Procurei noutros sítios online, sítios que prometiam ajuda. Dicas para fazer mais desporto como cura da depressão, não sei a quem é que isso faz sentido, mas a mim não fez. Os 12 passos para a felicidade, hábitos diários para controlar a depressão, frases feitas que pareciam dizer alguma coisa, mas que eram só parvos, nada ajudava mesmo.
Andei assim mais uns anos, cada vez mais chateado com a vida, cada vez mais deprimido e zangado, desligado, não queria saber. Aos 17, já não sei se fui eu que pedi, se foi a minha mãe que decidiu, mas fui ao Psicólogo.
Das primeiras vezes que lá fui fiquei a olhar para os pés, não sabia o que dizer, não queria falar, aquilo tudo parecia parvo. Já tava à espera de começar a ouvi-lo a dizer que eu tinha de ficar melhor, que tinha de fazer um esforço…, mas ele nunca disse isso. Quando percebi que ele não ia puxar por mim, não ia pregar-me outro sermão, comecei a sentir-me mais à vontade. Um dia comecei a falar, não sabia como fazê-lo, mas com a prática lá fui percebendo.
O Psicólogo nunca me deu os 12 passos para ser um idiota feliz, nunca me disse que tinha de acordar mais cedo e fazer a cama, nunca me disse o que devia fazer. Isso para mim mudou tudo. Eu podia falar de tudo, sem medo, sem pensar que aquilo ia-me ser atirado à cara. Podia-lhe dizer que ia tatuar a cara e ele só me perguntava porquê, qual o desenho, etc.
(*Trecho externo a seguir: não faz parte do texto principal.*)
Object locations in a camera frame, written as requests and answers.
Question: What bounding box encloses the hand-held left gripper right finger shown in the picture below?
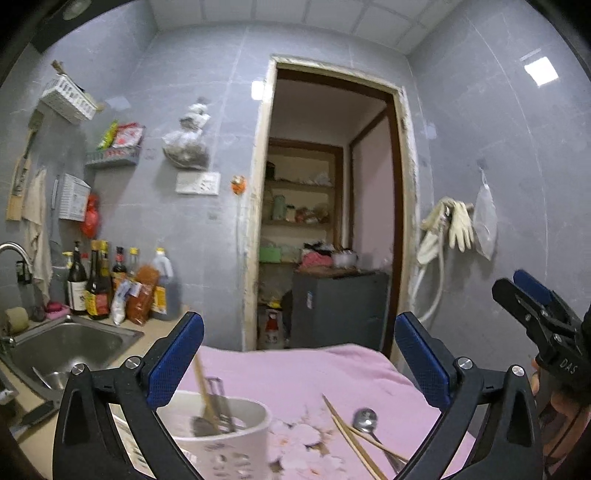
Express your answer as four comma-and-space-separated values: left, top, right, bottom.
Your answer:
396, 311, 541, 480

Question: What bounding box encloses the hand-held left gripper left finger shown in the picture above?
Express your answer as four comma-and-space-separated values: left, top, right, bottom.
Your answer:
53, 311, 205, 480

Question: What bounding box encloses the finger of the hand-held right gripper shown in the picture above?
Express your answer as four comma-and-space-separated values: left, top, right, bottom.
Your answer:
512, 269, 562, 308
492, 278, 585, 346

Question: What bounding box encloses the metal spoon with twisted handle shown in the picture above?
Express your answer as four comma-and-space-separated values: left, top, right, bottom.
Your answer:
205, 376, 236, 433

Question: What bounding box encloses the small shiny metal spoon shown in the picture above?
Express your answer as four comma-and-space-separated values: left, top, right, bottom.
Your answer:
352, 408, 409, 474

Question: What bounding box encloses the white plastic utensil holder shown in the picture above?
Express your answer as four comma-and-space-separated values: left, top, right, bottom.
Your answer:
111, 390, 273, 480

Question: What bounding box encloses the person's right hand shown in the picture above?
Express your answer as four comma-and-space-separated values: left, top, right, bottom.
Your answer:
531, 360, 591, 464

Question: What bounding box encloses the orange seasoning packet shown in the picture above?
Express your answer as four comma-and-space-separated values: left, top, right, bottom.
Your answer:
126, 264, 160, 325

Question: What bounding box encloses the white seasoning packet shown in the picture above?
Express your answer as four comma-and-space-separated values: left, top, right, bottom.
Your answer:
110, 279, 139, 325

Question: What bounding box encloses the hanging clear plastic bag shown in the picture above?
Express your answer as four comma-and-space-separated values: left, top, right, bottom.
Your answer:
472, 168, 498, 260
161, 98, 212, 169

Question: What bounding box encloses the cream rubber glove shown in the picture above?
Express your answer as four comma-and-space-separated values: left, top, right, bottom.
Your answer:
420, 198, 455, 232
448, 200, 475, 252

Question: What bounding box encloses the grey cabinet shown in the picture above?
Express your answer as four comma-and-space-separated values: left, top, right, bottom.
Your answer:
292, 270, 391, 352

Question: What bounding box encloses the steel sink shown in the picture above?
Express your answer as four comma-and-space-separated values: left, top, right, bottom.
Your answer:
0, 314, 145, 402

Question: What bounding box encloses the dark sauce bottle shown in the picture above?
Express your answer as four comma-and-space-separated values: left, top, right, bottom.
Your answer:
85, 240, 113, 320

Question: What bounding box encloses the metal bowl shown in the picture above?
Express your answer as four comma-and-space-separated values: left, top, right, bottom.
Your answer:
31, 367, 77, 400

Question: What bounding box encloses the dark bottle with white label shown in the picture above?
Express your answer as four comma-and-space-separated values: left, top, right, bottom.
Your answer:
67, 241, 89, 315

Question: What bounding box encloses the pink floral blanket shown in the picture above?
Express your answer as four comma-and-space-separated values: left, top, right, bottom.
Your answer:
175, 344, 481, 480

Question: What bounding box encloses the pink cloth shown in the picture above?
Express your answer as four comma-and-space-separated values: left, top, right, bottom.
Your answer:
299, 251, 334, 269

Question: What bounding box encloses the yellowish scouring sponge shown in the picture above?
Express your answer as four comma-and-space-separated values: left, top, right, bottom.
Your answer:
4, 307, 29, 334

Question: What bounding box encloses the red plastic bag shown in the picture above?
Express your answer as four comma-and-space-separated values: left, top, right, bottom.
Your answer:
82, 194, 100, 238

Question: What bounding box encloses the metal faucet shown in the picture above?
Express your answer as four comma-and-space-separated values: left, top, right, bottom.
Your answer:
0, 242, 32, 280

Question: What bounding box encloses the beige hanging towel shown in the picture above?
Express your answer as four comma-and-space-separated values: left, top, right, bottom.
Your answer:
22, 168, 54, 301

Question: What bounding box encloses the ceiling light panel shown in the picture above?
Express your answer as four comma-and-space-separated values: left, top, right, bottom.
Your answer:
524, 58, 557, 85

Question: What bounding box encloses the wooden shelf unit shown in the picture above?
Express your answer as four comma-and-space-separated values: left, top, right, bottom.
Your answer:
259, 138, 345, 278

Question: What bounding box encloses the red snack packet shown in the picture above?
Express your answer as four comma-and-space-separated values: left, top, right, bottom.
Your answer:
113, 122, 146, 149

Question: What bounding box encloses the yellow green snack packet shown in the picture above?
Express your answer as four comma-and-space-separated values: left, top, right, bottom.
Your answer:
97, 121, 118, 151

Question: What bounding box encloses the wooden cutting board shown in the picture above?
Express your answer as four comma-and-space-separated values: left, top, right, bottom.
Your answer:
6, 111, 44, 221

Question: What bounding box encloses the dark range hood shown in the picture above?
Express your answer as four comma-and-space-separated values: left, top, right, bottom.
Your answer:
28, 0, 148, 51

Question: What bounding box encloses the white hose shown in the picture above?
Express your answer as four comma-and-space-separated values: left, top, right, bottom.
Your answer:
409, 217, 446, 321

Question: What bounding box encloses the black handled knife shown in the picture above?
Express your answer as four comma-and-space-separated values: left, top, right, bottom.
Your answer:
9, 399, 60, 437

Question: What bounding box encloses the white wall socket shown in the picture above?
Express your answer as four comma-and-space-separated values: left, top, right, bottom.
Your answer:
175, 172, 221, 195

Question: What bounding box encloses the white wall box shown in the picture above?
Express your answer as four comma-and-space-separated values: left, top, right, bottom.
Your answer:
58, 173, 92, 221

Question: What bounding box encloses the wooden door frame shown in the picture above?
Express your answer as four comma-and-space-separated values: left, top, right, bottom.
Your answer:
242, 55, 421, 365

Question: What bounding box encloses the grey wall rack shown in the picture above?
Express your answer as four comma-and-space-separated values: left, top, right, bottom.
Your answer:
85, 147, 141, 168

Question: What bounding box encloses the white wall basket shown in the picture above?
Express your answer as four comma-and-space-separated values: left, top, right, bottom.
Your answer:
41, 76, 99, 123
A pouco e pouco, comecei a perceber-me melhor, deixei de estar tão virado para dentro, para a minha dor. Comecei a sair das consultas a saber o que queria fazer a seguir.
Comecei a sorrir.
Demorou muito tempo, mas era o meu tempo, era aquilo que eu conseguia, até que um dia já me sentia suficientemente bem sozinho, sem ajuda, para voltar a viver. Voltar a gostar da vida, sem aquele peso, aquela apatia. Os meus dias não são todos uma alegria, ninguém vive sempre feliz e alegre, mas posso e consigo estar feliz, posso e consigo não estar deprimido!!
Nenhum Conto Clínico é uma reprodução total ou aproximada de uma história real. Esta personagem é fictícia, foi vagamente construída a partir de situações clínicas, mas não representa de forma alguma uma pessoa real nem reproduz uma história real. Em contexto clínico todos os casos são tratados com confidencialidade total.